Berita Nasional
Hukuman Ferdy Sambo dan Putri Candrawathi Kini Berpotensi Ditambah, Bersikeras Soal Adanya Pelecehan
Hal ini juga diungkapkan oleh Putri Candrawathi dalam persidangan bahwa dirinya menjadi korban pemerkosaan oleh Brigadir J.
Saksi ahli pidana Mahrus Ali mengatakan seorang korban tidak harus melakukan visum untuk membuktikan adanya peristiwa pelecehan seksual.
Hal tersebut dikatakan Mahrus Ali saat dihadirkan sebagai saksi ahli meringankan untuk terdakwa Ferdy Sambo dan Putri Candrawathi dalam sidang lanjutan kasus pembunuhan berencana Brigadir Nofriansyah Yosua Hutabarat, Kamis (22/12/2022).
"Jangan disimpulkan kalau korban tidak melakukan visum tidak terjadi kejahatan (kekerasan seksual), kenapa? Karena gini Yang Mulia, dalam perspektif victimology korban kekerasan seksual itu tidak semuanya punya keberanian untuk melapor, banyak faktor," tutur Mahrus.
"Artinya apa betul kalau tidak ada visum itu kemudian itu menyulitkan pembuktian, tapi tidak menyatakan kalau kejahatan tidak terjadi, karena apa?
"Karena banyak sekali alat bukti yang bisa diarahkan, apa? Psikologi bisa menjelaskan itu, apa contohnya?"

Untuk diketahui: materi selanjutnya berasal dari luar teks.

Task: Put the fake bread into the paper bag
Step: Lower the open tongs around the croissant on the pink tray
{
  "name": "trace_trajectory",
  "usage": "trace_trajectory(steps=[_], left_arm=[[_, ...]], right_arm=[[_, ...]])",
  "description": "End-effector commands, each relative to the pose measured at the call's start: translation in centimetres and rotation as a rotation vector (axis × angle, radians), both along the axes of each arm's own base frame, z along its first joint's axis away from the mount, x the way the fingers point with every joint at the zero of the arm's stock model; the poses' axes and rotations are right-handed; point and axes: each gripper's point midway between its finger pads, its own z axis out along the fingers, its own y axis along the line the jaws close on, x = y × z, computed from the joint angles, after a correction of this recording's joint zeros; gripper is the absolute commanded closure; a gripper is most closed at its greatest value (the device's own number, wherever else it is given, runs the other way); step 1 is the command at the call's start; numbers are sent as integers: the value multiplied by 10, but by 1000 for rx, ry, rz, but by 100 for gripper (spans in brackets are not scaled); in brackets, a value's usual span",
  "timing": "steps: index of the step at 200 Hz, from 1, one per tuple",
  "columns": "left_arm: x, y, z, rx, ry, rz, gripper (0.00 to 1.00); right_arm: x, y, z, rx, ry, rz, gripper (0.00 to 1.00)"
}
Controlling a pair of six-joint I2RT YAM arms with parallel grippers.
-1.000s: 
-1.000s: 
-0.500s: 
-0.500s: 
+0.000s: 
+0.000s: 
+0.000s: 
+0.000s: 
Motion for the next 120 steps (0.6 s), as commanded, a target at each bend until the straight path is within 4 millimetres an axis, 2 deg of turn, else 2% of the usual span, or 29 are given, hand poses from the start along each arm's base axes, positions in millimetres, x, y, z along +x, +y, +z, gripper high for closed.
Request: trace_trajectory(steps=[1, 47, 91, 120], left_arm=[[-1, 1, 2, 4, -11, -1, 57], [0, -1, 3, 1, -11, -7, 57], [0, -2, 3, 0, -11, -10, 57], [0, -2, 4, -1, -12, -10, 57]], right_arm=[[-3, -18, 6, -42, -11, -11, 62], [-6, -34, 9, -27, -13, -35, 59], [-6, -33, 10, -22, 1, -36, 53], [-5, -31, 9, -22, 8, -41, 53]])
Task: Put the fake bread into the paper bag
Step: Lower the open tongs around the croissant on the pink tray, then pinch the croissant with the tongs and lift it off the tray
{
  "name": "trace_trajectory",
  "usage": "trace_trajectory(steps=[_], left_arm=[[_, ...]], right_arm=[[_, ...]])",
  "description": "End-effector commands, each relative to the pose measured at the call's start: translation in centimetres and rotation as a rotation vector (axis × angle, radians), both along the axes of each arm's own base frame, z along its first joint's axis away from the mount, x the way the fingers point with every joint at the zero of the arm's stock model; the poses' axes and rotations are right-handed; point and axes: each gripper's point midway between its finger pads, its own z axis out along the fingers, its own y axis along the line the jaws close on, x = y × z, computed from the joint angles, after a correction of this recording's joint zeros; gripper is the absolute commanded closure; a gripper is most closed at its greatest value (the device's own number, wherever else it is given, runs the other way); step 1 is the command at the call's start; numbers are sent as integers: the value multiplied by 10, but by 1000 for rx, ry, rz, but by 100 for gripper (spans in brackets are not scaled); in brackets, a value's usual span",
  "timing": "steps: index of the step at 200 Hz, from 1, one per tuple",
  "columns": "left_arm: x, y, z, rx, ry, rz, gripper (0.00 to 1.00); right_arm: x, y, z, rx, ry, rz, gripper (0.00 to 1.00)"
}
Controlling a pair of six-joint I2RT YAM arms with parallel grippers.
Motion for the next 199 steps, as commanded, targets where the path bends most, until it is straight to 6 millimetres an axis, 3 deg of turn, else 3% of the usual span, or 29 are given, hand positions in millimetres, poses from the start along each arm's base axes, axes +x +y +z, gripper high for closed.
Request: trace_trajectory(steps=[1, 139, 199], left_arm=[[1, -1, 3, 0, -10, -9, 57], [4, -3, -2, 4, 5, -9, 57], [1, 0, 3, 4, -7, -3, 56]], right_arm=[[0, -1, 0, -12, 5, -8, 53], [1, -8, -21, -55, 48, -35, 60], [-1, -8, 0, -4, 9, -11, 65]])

"Orang yang diperkosa pasti mengalami trauma, ga ada setelah diperiksa itu ketawa-tawa ga ada, maka gimana cara membuktikan? Hadirkan saksi psikologi untuk menjelaskan itu, saya tidak punya kompeten soal itu," tandas Mahrus.
Lalu apakah pernyataan Mahrus Ali benar adanya?
Mantan hakim Asep Iwan Iriawan menanggapi pernyataan Mahrus Ali.
Menurut Asep Iwan Iriawan yang juga seorang Pakar Hukum Pidana, kasus perkosaan itu harus dibuktikan oleh visum.
Apalagi dalam hal ini korbannya adalah seorang istri pejabat tinggi polri, yakni Mantan Kadiv Propam Polri.
Dosen Universitas Trisakti ini juga mengatakan, Putri Candrawathi juga adalah seorang dokter yang memiliki pendidikan tinggi.
"Perkosaan itu harus dengan visum! Tidak bisa dengan ahli," kata Asep dilansir dari Kompas TV, Jumat (23/12/2022).
"Bayangkan kalau seorang cewek luka, robek (karena pemerkosaan), diperiksa sama ahli. Kalau ahli, nanti A bilang robeknya segitiga, B segiempat, ngawur. Sekali lagi, kalau perkosaan itu standarnya visum, karena ada sesuatu di situ," jelas dia.
Ia lalu heran kenapa Mahrus Ali malah membahas pemerkosaan, bukan pembunuhan yang ada dalam dakwaan.
"KUHP itu azas legalitas, itulah yang dibuktikan dengan unsur, jangan mmembuktikan motif. Kalau motif itu lain, itu untuk mempertimbangkan berat ringannya hukuman," kata Asep Iwan Iriawan.